TASK OBJECTIVE -
Pictures must not appear in the copy. Restate exactly the lines below from the one with "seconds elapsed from" through the one with "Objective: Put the", inclusive.
-=-=-
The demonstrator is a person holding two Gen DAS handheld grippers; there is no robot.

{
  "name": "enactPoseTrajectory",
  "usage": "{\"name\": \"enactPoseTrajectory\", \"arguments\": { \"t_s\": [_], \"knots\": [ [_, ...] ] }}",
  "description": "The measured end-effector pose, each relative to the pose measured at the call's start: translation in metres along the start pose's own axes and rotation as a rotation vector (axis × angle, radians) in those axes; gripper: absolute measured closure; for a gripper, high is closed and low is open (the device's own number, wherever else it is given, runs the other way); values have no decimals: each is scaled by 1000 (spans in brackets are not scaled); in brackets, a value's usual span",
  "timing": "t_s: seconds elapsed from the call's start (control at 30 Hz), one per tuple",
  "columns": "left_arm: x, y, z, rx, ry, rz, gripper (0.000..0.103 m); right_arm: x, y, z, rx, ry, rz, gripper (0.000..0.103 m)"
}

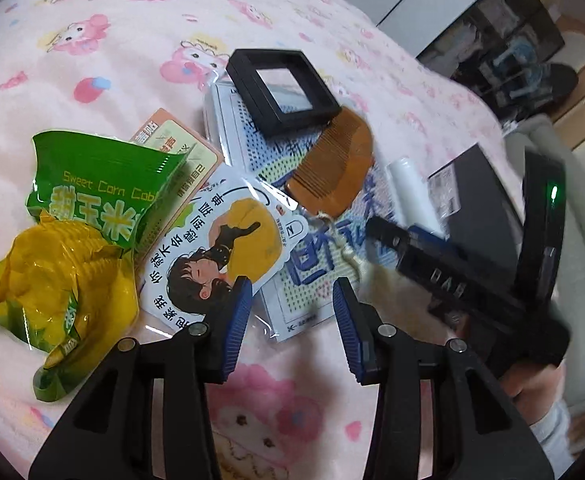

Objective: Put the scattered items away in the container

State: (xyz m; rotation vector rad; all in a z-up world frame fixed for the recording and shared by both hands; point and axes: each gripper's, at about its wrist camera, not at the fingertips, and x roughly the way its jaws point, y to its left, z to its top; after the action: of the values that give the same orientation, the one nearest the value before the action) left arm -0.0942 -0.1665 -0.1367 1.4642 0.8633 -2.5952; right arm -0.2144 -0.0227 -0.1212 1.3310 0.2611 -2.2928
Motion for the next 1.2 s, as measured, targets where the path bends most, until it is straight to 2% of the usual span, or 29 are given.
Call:
{"name": "enactPoseTrajectory", "arguments": {
  "t_s": [0.07, 0.17, 0.23, 0.3, 0.37, 0.5, 0.63, 0.73, 0.77, 0.87, 1.0, 1.2],
  "knots": [
    [3, -1, -1, 8, 12, 30, 61, 5, -2, 4, 2, 17, 24, 37],
    [3, 2, -2, -6, 23, 19, 60, 14, -9, 8, 31, 55, 81, 28],
    [4, 6, -3, -35, 42, -35, 55, 15, -10, 7, 39, 71, 105, 27],
    [3, 11, -5, -52, 60, -74, 54, 14, -9, 5, 26, 74, 110, 27],
    [1, 11, -9, -42, 68, -59, 54, 10, -7, 1, 7, 80, 111, 28],
    [4, 11, -12, -27, 78, 1, 54, 1, 0, -5, -34, 89, 109, 37],
    [13, 17, -1, -72, 68, 20, 53, 7, 2, -7, -51, 89, 109, 35],
    [20, 18, 3, -86, 72, 19, 53, 20, -8, -3, 16, 90, 180, 28],
    [20, 17, 3, -88, 70, 7, 52, 19, -9, -3, 26, 87, 184, 28],
    [14, 20, 2, -111, 54, -40, 51, 1, -5, -6, 24, 56, 149, 45],
    [2, 28, 2, -164, 35, -142, 48, -40, -5, -13, 11, -5, 150, 54],
    [-21, 34, -9, -198, 51, -310, 48, -99, -8, -30, 61, -76, 206, 56]
  ]
}}
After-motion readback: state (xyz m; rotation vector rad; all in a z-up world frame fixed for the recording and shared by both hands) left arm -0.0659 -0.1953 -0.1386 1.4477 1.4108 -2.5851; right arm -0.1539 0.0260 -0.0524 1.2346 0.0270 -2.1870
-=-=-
TASK OUTPUT -
  "timing": "t_s: seconds elapsed from the call's start (control at 30 Hz), one per tuple",
  "columns": "left_arm: x, y, z, rx, ry, rz, gripper (0.000..0.103 m); right_arm: x, y, z, rx, ry, rz, gripper (0.000..0.103 m)"
}


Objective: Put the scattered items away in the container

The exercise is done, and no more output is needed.